Calculate the volume of nitrogen that will be produced at S.T.P from the decomposition of 9.6g of ammonium dioxonitrate 3?
Did you mean NH4NO2. What you wrote is not a correct IUPAC name for NH4NO2 but I'll play the game.
NH4NO2 ==> N2 + 2H2O
mols NH4NO2 = 9.6/molar mass NH4NO2.
Then mols NH4NO2 = mols N2 produced.
Each mol N2 @ STP will occupy 22.4 L
Post your work if you get stuck.
To calculate the volume of nitrogen gas produced at standard temperature and pressure (STP) from the decomposition of ammonium dioxonitrate 3, we need to follow these steps:
Step 1: Write the balanced chemical equation for the decomposition of ammonium dioxonitrate 3. The balanced equation is:
2NH₄N₂O₄ → NH₄NO₂ + N₂ + 2H₂O
Step 2: Calculate the molar mass of ammonium dioxonitrate 3.
NH₄N₂O₄:
(1 * 14.01 g/mol) + (2 * 14.01 g/mol) + (4 * 16.00 g/mol) + (4 * 1.01 g/mol)
= 80.04 g/mol
Step 3: Calculate the number of moles of ammonium dioxonitrate 3 using its mass and molar mass:
Number of moles = Mass / Molar mass
Number of moles = 9.6 g / 80.04 g/mol
Number of moles = 0.12 mol
Step 4: Determine the stoichiometric ratio between ammonium dioxonitrate 3 and nitrogen gas (N₂) from the balanced equation. In this case, for every 2 moles of NH₄N₂O₄, 1 mole of N₂ is produced. Therefore, the number of moles of N₂ produced will be half of the number of moles of NH₄N₂O₄.
Number of moles of N₂ = (1/2) * 0.12 mol
Number of moles of N₂ = 0.06 mol
Step 5: Apply Avogadro's law to convert moles to volume at STP.
1 mol of any ideal gas occupies 22.4 L at STP (standard temperature and pressure).
Volume of N₂ = Number of moles of N₂ * 22.4 L/mol
Volume of N₂ = 0.06 mol * 22.4 L/mol
Volume of N₂ = 1.344 L
Therefore, the volume of nitrogen gas produced at STP from the decomposition of 9.6 g of ammonium dioxonitrate 3 is 1.344 liters.
To calculate the volume of nitrogen gas produced at STP (Standard Temperature and Pressure) from the decomposition of ammonium dioxonitrate 3 (NH4NO2), we need to use the ideal gas equation, which is:
PV = nRT
Where:
P = pressure (in atm)
V = volume (in liters)
n = number of moles
R = ideal gas constant (0.0821 L·atm/(mol·K))
T = temperature (in Kelvin)
First, let's determine the number of moles of ammonium dioxonitrate 3 using its molar mass.

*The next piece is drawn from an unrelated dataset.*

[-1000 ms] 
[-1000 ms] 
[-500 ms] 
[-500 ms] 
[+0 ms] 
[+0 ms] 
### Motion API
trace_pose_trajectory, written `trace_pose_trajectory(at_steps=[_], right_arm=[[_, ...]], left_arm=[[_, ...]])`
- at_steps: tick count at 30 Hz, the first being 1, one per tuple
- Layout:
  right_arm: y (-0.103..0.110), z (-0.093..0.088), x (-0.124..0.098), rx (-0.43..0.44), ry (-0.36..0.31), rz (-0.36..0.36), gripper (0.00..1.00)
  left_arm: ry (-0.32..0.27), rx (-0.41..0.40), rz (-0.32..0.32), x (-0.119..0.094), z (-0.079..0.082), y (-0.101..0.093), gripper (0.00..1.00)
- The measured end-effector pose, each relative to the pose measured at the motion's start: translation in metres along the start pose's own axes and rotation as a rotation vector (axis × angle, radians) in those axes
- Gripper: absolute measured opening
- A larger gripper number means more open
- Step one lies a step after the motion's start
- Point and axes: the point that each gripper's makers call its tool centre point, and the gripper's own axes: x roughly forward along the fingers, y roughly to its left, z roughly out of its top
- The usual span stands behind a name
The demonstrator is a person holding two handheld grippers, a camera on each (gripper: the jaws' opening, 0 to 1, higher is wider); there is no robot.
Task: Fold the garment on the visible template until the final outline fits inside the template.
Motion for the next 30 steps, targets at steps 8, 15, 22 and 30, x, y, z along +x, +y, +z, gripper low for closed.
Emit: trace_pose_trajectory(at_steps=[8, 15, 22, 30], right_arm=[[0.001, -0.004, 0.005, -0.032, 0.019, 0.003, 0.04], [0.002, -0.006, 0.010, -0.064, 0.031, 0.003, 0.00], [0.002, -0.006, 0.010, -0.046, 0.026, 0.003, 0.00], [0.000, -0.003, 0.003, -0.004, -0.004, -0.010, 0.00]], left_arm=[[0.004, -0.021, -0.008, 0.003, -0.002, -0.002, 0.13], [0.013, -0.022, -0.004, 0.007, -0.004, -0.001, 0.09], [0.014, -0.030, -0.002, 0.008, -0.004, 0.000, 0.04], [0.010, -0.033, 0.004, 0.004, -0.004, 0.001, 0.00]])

The molar mass of NH4NO2 can be calculated as follows:
NH4NO2:
N = 14.01 g/mol
H = 1.01 g/mol (4 hydrogen atoms)
O = 16.00 g/mol (2 oxygen atoms)
Adding all the masses together gives:
Molar mass of NH4NO2 = 14.01 g/mol + (1.01 g/mol × 4) + (16.00 g/mol × 2) = 80.05 g/mol
Now, we can calculate the number of moles of NH4NO2:
Number of moles = Mass / Molar mass
Number of moles = 9.6 g / 80.05 g/mol ≈ 0.12 mol
Since the decomposition of NH4NO2 produces 2 moles of nitrogen gas (N2) for every 1 mole of NH4NO2, we can determine the number of moles of nitrogen gas:
Number of moles of N2 = 2 × number of moles of NH4NO2 = 2 × 0.12 mol = 0.24 mol
Now, let's convert the number of moles of nitrogen gas into volume at STP.
STP is defined as 1 atm of pressure and 273.15 K (0 °C) of temperature.
Using the ideal gas equation, we can rearrange it to solve for V:
V = (nRT) / P
V = (0.24 mol × 0.0821 L·atm/(mol·K) × 273.15 K) / 1 atm
V ≈ 5.97 L
Therefore, approximately 5.97 liters of nitrogen gas will be produced at STP from the decomposition of 9.6g of ammonium dioxonitrate 3.